Retype the listing found below exactly, but leave out each picture.
----- Source records -----
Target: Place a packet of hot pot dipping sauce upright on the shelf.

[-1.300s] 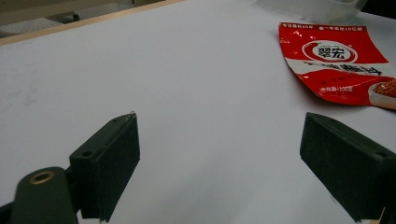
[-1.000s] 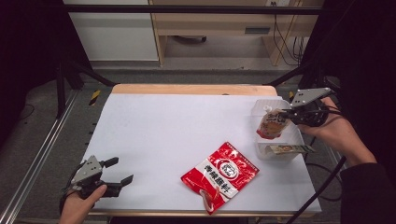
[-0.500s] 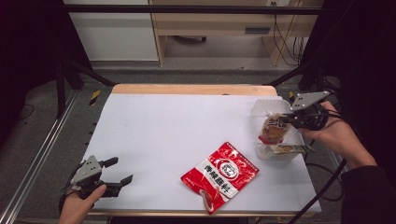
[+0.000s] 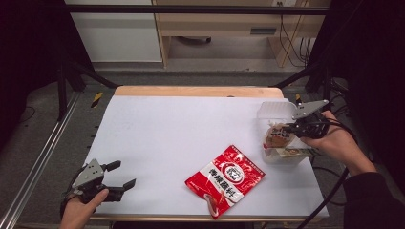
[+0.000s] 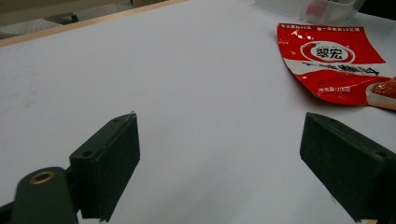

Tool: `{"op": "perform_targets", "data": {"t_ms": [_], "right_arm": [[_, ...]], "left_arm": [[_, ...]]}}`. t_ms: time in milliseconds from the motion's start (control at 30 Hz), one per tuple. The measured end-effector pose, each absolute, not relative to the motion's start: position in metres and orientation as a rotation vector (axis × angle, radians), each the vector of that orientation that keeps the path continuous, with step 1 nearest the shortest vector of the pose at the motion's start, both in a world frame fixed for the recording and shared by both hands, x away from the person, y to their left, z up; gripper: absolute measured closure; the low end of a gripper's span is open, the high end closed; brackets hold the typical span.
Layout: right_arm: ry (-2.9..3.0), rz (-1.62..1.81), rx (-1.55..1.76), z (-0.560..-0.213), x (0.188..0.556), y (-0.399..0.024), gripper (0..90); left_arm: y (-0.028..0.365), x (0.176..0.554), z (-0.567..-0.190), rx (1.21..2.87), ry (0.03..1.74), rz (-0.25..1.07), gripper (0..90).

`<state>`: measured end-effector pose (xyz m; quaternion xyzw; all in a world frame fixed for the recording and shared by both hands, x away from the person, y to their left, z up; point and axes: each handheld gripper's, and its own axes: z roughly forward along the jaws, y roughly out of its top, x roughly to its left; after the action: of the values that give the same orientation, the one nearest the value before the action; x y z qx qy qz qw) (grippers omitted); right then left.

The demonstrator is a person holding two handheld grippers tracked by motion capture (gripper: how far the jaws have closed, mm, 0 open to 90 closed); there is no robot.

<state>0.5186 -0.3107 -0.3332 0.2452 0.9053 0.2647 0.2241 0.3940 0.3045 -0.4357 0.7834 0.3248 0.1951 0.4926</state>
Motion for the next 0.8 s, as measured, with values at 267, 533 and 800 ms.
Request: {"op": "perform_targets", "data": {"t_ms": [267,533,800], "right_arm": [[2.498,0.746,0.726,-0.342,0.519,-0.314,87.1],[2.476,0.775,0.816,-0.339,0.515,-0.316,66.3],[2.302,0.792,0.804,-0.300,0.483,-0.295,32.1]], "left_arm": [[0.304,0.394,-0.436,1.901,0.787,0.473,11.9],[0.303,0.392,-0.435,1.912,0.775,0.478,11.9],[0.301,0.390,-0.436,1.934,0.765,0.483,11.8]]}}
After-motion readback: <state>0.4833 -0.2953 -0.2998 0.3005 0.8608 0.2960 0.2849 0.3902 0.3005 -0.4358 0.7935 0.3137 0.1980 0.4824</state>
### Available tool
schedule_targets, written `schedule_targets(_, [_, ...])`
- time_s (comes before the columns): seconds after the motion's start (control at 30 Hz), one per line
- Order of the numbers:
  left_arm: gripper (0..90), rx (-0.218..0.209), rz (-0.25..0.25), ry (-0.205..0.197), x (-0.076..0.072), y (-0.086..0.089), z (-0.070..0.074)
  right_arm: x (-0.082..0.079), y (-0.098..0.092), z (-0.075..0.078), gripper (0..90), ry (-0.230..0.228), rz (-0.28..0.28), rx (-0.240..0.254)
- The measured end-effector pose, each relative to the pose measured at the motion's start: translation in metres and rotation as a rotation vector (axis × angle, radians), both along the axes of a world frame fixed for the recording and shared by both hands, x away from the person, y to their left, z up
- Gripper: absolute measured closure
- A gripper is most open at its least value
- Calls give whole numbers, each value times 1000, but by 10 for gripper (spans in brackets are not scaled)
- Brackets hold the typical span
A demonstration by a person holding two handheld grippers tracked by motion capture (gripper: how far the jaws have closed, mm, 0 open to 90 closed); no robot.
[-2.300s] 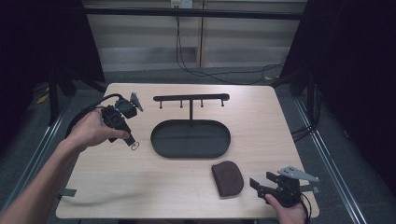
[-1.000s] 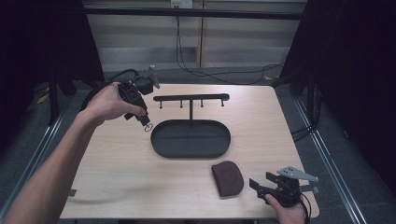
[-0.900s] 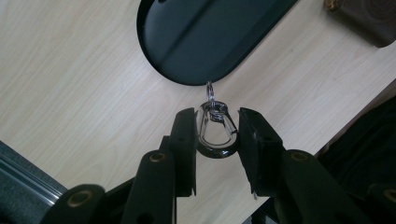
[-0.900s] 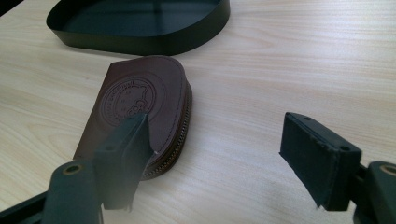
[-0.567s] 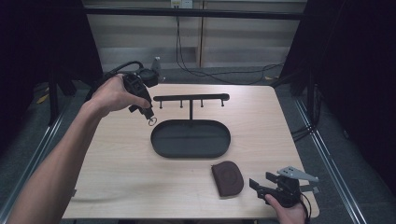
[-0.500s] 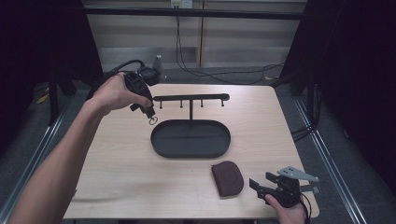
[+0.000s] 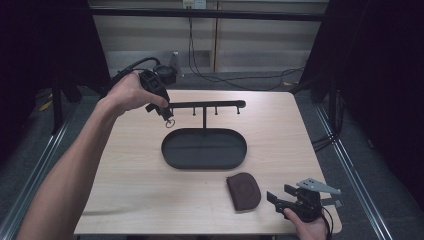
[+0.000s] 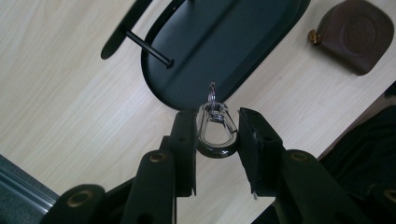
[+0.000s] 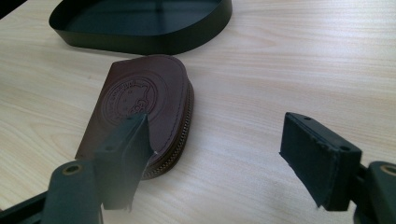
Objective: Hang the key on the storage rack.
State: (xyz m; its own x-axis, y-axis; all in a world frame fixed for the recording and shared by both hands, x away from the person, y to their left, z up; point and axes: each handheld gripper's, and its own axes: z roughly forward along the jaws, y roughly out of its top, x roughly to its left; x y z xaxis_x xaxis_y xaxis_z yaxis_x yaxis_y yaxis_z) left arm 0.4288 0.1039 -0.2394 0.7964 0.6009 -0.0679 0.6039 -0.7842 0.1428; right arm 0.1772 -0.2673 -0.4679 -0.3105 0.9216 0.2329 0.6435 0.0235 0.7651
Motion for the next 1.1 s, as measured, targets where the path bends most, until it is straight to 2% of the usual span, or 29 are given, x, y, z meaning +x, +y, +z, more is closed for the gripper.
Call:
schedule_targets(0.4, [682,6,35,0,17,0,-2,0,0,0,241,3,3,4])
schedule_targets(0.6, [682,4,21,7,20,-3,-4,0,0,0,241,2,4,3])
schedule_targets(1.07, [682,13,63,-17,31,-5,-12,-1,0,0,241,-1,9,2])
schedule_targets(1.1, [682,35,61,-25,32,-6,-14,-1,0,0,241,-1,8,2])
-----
◆ Exercise answer ◆
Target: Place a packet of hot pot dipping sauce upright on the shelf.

[-1.300s] 
[-1.000s] 
[-0.500s] 
[+0.000s] 
[+0.000s] 

Tool: `{"op": "perform_targets", "data": {"t_ms": [_], "right_arm": [[_, ...]], "left_arm": [[_, ...]]}}`. t_ms: time in milliseconds from the motion's start (control at 30 Hz), one per tuple. The measured end-effector pose, each absolute, not relative to the motion's start: position in metres and orientation as a rotation vector (axis × angle, radians), each the vector of that orientation that keeps the path continuous, with step 1 nearest the shortest vector of the pose at the motion's start, both in a world frame fixed for the recording and shared by both hands, x away from the person, y to their left, z up; gripper: absolute measured closure; the low end of a gripper's span is open, the high end closed; brackets hold the typical span.
Layout: right_arm: ry (-2.9..3.0), rz (-1.62..1.81), rx (-1.55..1.76), z (-0.560..-0.213), x (0.188..0.556), y (-0.399..0.024), gripper (0..90); left_arm: y (-0.028..0.365), x (0.176..0.554), z (-0.567..-0.190), rx (1.21..2.87), ry (0.03..1.74), rz (-0.25..1.07), gripper (0..90).

`<state>`: measured end-effector pose (xyz m; quaternion xyzw; all in a world frame fixed for the recording and shared by both hands, x away from the person, y to their left, z up; point and axes: each handheld gripper's, and its own axes: z roughly forward along the jaws, y roughly out of its top, x roughly to its left; after the action: of the values that give the same orientation, the one nearest the value before the action; x y z qx qy qz qw) (grippers omitted); right then left.

The demonstrator is a person holding two handheld grippers tracked by motion capture (gripper: how far the jaws have closed, mm, 0 open to 90 closed); there is no robot.

<state>0.5186 -0.3107 -0.3332 0.2452 0.9053 0.2647 0.2241 0.3940 0.3045 -0.4357 0.7834 0.3248 0.1951 0.4926</state>
Motion for the next 0.8 s, as measured, with values at 267, 533 and 800 ms.
Request: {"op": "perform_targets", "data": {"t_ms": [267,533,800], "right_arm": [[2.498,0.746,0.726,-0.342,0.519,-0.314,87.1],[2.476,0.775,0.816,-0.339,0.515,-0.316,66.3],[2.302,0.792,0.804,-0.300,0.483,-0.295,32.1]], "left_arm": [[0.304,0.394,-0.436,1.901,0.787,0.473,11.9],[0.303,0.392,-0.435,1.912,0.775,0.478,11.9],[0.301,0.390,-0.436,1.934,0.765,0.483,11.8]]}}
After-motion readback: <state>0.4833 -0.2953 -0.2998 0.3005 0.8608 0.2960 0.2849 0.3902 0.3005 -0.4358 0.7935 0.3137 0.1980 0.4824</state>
### Available tool
schedule_targets, written `schedule_targets(_, [_, ...])`
- time_s (comes before the columns): seconds after the motion's start (control at 30 Hz), one per line
- Order of the numbers:
  left_arm: gripper (0..90), rx (-0.218..0.209), rz (-0.25..0.25), ry (-0.205..0.197), x (-0.076..0.072), y (-0.086..0.089), z (-0.070..0.074)
  right_arm: x (-0.082..0.079), y (-0.098..0.092), z (-0.075..0.078), gripper (0..90), ry (-0.230..0.228), rz (-0.28..0.28), rx (-0.240..0.254)
- The measured end-effector pose, each relative to the pose measured at the motion's start: translation in metres and rotation as a rotation vector (axis × angle, radians), both along the axes of a world frame fixed for the recording and shared by both hands, x away from the person, y to their left, z up
- Gripper: absolute measured closure
- A gripper is most open at its least value
- Calls give whole numbers, each value times 1000, but by 10 for gripper (spans in brackets are not scaled)
- Brackets hold the typical span
A demonstration by a person holding two handheld grippers tracked by motion capture (gripper: how far the jaws have closed, mm, 0 open to 90 closed); no robot.
[-2.300s] 
[-1.000s] 
[-0.900s] 
[-0.900s] 
[-0.567s] 
[-0.500s] 
[+0.000s] 
[+0.000s] 
[+0.000s] 
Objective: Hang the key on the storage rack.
State: (xyz m; its own x-axis, y-axis; all in a world frame fixed for the recording and shared by both hands, x away from the person, y to their left, z up; point and axes: each handheld gripper's, and its own axes: z roughly forward along the jaws, y roughly out of its top, x roughly to its left; x y z xaxis_x xaxis_y xaxis_z yaxis_x yaxis_y yaxis_z) left arm 0.4288 0.1039 -0.2394 0.7964 0.6009 -0.0679 0.6039 -0.7842 0.1428; right arm 0.1772 -0.2673 -0.4679 -0.3105 0.9216 0.2329 0.6435 0.0235 0.7651
Motion for the next 1.1 s, as measured, targets where the path bends most, until it is straight to 2% of the usual span, or 29 are given, x, y, z meaning +x, +y, +z, more is closed for the gripper.
Call:
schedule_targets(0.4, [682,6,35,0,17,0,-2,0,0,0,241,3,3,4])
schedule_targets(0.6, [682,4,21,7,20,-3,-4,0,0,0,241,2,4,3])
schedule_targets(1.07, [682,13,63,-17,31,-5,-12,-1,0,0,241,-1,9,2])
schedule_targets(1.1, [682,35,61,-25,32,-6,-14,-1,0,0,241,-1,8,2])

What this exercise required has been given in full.